Várias vezes ouvimos pela radiotelefonia a transmissão de diversos serões festivos. Pois uma coisa nos produz estranheza: é que as ovações mais calorosas, que afogam as goelas dos difusores, estalam depois de se ter ouvido um swing, um fox... Uma loucura!

E dizem-nos que isto são expansões da rapaziada e da raparigada que frequentam os bailes. É sintomático. Precisamente à juventude é que se torna necessário dizer que o nosso país possui música linda que não deve ser preterida pela dos sertões!

O progresso desfez tantos e tão interessantes costumes da nossa terra, mas, em substituição, trouxe-nos os cabeleireiros de senhoras e bares para as acanhadas ruelas da Moiraria e Alfama e outros bairros de gente do povo; as damas pintadas das pontas dos cabelos às unhas dos pés; o êxodo do ambiente familiar, etc. E depois ribomba, constantemente, o trovão da vida cara!

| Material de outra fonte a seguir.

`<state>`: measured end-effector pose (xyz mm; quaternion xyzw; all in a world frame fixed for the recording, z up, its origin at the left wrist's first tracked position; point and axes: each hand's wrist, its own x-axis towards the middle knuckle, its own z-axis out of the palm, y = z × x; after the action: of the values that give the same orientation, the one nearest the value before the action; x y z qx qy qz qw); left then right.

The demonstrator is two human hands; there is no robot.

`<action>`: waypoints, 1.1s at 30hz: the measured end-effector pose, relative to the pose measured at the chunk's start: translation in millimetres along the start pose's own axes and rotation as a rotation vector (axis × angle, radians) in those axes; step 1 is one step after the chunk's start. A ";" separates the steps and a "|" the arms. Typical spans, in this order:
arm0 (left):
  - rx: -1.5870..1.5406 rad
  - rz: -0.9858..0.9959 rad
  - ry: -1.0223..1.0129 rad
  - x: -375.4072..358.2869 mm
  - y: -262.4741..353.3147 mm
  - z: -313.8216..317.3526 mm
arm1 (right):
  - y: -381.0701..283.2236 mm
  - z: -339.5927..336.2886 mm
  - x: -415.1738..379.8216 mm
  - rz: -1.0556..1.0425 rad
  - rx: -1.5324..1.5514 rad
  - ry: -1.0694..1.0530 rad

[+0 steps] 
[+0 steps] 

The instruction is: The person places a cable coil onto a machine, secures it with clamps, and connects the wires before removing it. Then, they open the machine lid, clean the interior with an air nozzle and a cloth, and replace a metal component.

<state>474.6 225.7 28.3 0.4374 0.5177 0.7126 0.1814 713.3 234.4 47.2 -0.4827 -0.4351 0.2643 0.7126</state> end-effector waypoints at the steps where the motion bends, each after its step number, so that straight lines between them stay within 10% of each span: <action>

Por muito tempo que vivamos, sempre se nos apresentará a visão dos quadros típicos do povo da terra lisboeta e as colinas recamadas de casinhas com os seus telhados vermelhos e de roupa branquinha às janelas.

Não esqueçamos o pitoresco e o ar castiço da velha cidade «cuja graça é Lisboa», ainda não há muito cantada pelo nosso estimado amigo de muitos anos e excelso escritor Bourbon e Meneses, em prosa cristalina tecida com mão de mestre na sua tebaida onde entra o perfume das florinhas que, enamoradamente, cultiva, ali, na vertente do Castelo, mui pertinho da portuguesíssima Rua da Saudade, nossa vizinha há cerca de meio século.

In LISBOA DAS TOIRADAS, Pepe Luis, Livraria Popular de Francisco Franco, Lisboa - s.d.